The Crude-Oil Microbiome Webserver: An Interactive, Searchable (Meta-)Genome Repository That Expands The Catalogued Diversity Of Crude-Oil-Associated Microbes

Smruthi Karthikeyan1, Luis M Rodriguez-R2, Patrick Heritier-Robbins2, Markus H Huettel3, Joel E Kostka4 and Konstantinos Konstantinidis4, (1)Georgia Institute of Technology Main Campus, School of Civil and Environmental Engineering, Atlanta, GA, United States, (2)Georgia Institute of Technology, School of Civil and Environmental Engineering, Atlanta, United States, (3)Florida St Univ, Department of Earth, Ocean and Atmospheric Sciences, Tallahassee, FL, United States, (4)Georgia Institute of Technology Main Campus, Atlanta, GA, United States
Abstract:
Oil spills can have pronounced impacts on natural ecosystems and the microbial community dynamics following such spills have only recently been documented, especially for the Deepwater Horizon (DWH) spill in the Gulf of Mexico, one of the largest marine oil spills. The microbial interactions that ultimately dictate the fate of oil are highly complex and remain poorly understood but genome-revolved metagenomics can help unravel these complex interactions. Public repositories host a plethora of sequence data from a diverse array of environments in the form of raw-reads or assembled MAGs (metagenome-assembled genomes). However, lack of environmental context in the form of in situ physicochemical data and comparative MAG analysis capabilities in these repositories have severely limited the interpretation of the data and progress.

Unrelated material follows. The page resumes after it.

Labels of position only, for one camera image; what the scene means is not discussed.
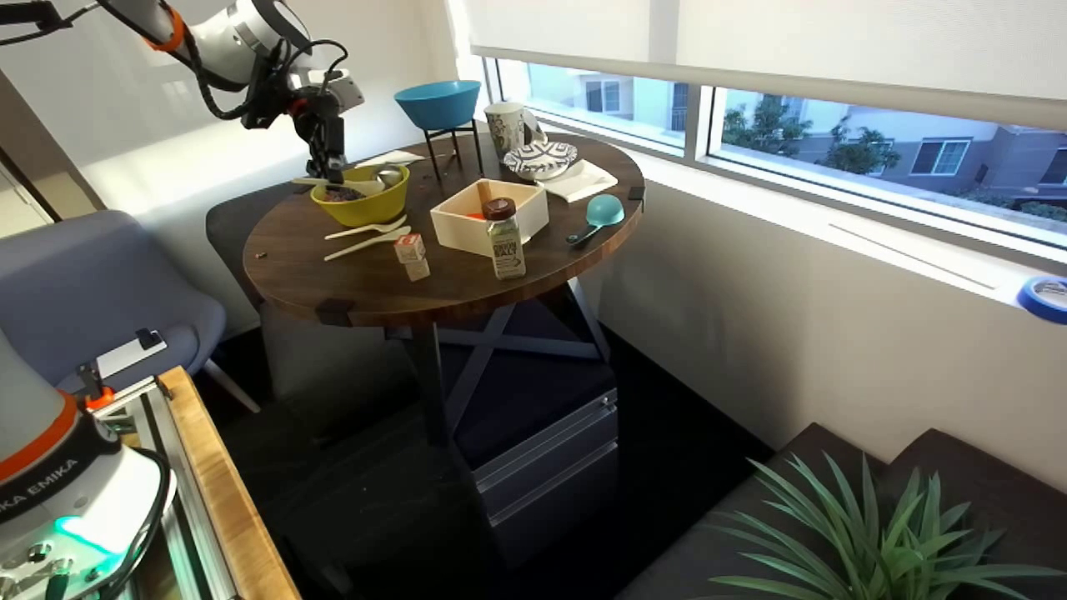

Here, we curated a comprehensive and searchable database documenting microbial populations that responded to accidental or natural oil spills across a range of global ecosystems along with their underlying physicochemical data, geocoded via GIS to reveal their biogeographic distribution patterns. Analysis of the ~2,000 MAGs available in the database revealed ecological niche specialization within specific habitats (e.g., specialization to coastal sediments vs. water-column vs. deep-sea sediments) as well as distinct biogeographic distribution of MAGs associated with the DWH spill. Over 95% of the recovered MAGs belong to novel/uncultured taxa underscoring the limited representation of cultured or characterized organisms associated with response to oil contamination. Whole genome comparisons identified a total of 1,536 unique clades at the species level (average nucleotide identity >95%) among these MAGs, revealing extensive species diversity. Our interactive metagenomics repository will help provide a predictive understanding of the microbial response to oil perturbations and identify biomarkers that can universally predict ecosystem recovery.